**WORK INSTRUCTIONS**
Starting at the top of the entries, restate word for word each line up to and including the one with "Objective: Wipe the".

DATA FOR THIS TASK section start

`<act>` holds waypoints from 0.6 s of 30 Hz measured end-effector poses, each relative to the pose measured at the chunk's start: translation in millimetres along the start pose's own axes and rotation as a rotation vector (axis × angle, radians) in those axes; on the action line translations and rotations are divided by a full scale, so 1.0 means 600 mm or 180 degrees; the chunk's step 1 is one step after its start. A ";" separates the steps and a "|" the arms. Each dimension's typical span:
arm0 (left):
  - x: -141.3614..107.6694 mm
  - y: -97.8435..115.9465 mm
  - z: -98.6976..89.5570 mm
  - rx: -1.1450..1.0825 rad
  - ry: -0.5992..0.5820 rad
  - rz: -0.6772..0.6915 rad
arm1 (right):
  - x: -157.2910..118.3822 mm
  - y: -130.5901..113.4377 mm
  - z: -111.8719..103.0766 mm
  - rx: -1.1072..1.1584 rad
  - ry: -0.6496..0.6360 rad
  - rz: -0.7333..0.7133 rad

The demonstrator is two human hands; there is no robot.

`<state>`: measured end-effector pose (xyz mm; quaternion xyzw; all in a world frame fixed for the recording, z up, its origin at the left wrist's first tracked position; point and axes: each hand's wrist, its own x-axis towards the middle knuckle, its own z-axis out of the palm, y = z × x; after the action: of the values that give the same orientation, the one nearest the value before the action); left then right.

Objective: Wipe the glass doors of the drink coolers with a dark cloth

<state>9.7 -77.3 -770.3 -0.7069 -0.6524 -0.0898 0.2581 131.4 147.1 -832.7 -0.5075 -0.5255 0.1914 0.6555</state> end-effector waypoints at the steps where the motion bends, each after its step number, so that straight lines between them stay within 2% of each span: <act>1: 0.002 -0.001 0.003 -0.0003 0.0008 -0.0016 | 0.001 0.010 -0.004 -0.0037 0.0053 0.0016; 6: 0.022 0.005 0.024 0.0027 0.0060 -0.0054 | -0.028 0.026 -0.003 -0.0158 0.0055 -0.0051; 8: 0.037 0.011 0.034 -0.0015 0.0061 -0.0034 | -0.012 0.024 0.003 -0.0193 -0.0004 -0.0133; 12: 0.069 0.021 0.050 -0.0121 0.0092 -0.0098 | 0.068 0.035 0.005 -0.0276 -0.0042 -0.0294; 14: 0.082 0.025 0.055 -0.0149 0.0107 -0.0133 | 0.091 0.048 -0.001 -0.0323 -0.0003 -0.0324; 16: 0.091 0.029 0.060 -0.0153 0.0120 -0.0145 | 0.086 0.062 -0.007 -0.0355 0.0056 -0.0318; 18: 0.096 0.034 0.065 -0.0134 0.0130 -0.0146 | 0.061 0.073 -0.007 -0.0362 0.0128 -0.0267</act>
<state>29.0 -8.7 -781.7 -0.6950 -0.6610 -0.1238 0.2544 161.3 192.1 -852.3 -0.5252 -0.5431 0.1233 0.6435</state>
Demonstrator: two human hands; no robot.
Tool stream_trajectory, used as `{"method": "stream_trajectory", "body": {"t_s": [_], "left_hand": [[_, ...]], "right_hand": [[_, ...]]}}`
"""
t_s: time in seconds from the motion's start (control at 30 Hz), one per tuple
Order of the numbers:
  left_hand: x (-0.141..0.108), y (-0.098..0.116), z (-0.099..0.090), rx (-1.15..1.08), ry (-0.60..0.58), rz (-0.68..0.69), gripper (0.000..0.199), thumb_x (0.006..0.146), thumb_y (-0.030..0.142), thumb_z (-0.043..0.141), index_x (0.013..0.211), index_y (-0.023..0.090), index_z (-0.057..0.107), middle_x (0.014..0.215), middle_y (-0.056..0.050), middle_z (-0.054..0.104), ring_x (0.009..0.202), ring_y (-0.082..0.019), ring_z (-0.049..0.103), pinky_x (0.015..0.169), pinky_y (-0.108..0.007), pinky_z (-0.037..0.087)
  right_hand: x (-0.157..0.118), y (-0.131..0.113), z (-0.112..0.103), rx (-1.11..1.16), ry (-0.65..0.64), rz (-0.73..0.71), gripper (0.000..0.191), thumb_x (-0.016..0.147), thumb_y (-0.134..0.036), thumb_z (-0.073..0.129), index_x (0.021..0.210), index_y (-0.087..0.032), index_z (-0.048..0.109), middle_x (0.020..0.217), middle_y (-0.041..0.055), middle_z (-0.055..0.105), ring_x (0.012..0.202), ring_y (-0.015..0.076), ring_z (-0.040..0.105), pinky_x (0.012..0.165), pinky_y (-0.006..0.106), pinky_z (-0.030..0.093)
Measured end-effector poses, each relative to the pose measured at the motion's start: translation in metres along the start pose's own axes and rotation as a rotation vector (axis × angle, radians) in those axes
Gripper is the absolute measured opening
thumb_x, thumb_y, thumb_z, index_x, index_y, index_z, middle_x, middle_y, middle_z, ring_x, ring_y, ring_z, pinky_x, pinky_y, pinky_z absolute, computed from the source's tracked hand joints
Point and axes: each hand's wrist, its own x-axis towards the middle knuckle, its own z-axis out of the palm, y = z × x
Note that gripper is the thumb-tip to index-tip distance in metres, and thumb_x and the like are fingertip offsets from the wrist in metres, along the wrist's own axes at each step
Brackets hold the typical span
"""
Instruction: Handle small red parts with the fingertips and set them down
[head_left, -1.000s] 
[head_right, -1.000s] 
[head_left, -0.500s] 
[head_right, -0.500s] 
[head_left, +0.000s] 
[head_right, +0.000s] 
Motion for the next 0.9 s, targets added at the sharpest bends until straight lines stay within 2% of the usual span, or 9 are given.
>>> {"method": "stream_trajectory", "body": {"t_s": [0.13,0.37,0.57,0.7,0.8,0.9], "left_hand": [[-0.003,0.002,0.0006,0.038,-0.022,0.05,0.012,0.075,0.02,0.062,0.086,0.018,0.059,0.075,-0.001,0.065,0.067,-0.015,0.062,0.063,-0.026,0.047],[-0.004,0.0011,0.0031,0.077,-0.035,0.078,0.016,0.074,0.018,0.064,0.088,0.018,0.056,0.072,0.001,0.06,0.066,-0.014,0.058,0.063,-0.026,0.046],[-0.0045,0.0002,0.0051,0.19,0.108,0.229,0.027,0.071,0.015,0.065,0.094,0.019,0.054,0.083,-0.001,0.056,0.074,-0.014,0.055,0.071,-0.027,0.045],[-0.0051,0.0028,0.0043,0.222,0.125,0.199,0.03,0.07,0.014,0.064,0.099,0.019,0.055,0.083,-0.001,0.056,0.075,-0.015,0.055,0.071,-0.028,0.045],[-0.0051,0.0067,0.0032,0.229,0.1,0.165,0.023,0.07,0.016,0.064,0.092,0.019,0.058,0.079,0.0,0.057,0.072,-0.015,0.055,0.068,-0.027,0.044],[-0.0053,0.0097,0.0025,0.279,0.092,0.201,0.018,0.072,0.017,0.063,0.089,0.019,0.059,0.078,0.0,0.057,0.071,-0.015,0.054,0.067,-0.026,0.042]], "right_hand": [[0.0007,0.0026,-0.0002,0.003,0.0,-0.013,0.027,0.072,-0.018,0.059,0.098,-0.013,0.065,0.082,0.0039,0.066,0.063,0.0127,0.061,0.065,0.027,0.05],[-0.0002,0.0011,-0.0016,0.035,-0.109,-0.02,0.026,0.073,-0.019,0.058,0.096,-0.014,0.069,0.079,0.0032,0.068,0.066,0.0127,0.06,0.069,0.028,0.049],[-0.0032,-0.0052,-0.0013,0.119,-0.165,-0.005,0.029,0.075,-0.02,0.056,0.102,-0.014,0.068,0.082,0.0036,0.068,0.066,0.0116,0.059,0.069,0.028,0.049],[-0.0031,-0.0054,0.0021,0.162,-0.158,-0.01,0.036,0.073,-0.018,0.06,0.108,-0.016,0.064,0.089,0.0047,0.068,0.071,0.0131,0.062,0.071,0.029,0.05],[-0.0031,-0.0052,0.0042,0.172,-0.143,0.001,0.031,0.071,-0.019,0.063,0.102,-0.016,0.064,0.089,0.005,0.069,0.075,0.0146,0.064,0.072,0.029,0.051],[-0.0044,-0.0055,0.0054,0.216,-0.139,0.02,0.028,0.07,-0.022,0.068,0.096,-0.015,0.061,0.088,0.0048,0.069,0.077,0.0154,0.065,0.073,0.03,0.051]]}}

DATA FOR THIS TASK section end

**TASK RESPONSE**
`<act>` holds waypoints from 0.6 s of 30 Hz measured end-effector poses, each relative to the pose measured at the chunk's start: translation in millimetres along the start pose's own axes and rotation as a rotation vector (axis × angle, radians) in those axes; on the action line translations and rotations are divided by a full scale, so 1.0 means 600 mm or 180 degrees; the chunk's step 1 is one step after its start. A ";" separates the steps and a "|" the arms. Each dimension's typical span:
arm0 (left):
  - x: -141.3614..107.6694 mm
  - y: -97.8435..115.9465 mm
  - z: -98.6976..89.5570 mm
  - rx: -1.1450..1.0825 rad
  - ry: -0.5992..0.5820 rad
  - rz: -0.6772..0.6915 rad
arm1 (right):
  - x: -157.2910..118.3822 mm
  - y: -130.5901..113.4377 mm
  - z: -111.8719..103.0766 mm
  - rx: -1.1072..1.1584 rad
  - ry: -0.6496..0.6360 rad
  - rz: -0.7333..0.7133 rad

The demonstrator is two human hands; there is no robot.

`<state>`: measured end-effector pose (xyz mm; quaternion xyzw; all in a world frame fixed for the recording, z up, its origin at the left wrist's first tracked position; point and axes: each hand's wrist, its own x-axis towards the middle knuckle, its own z-axis out of the palm, y = z × x; after the action: of the values that give the same orientation, the one nearest the value before the action); left then right.

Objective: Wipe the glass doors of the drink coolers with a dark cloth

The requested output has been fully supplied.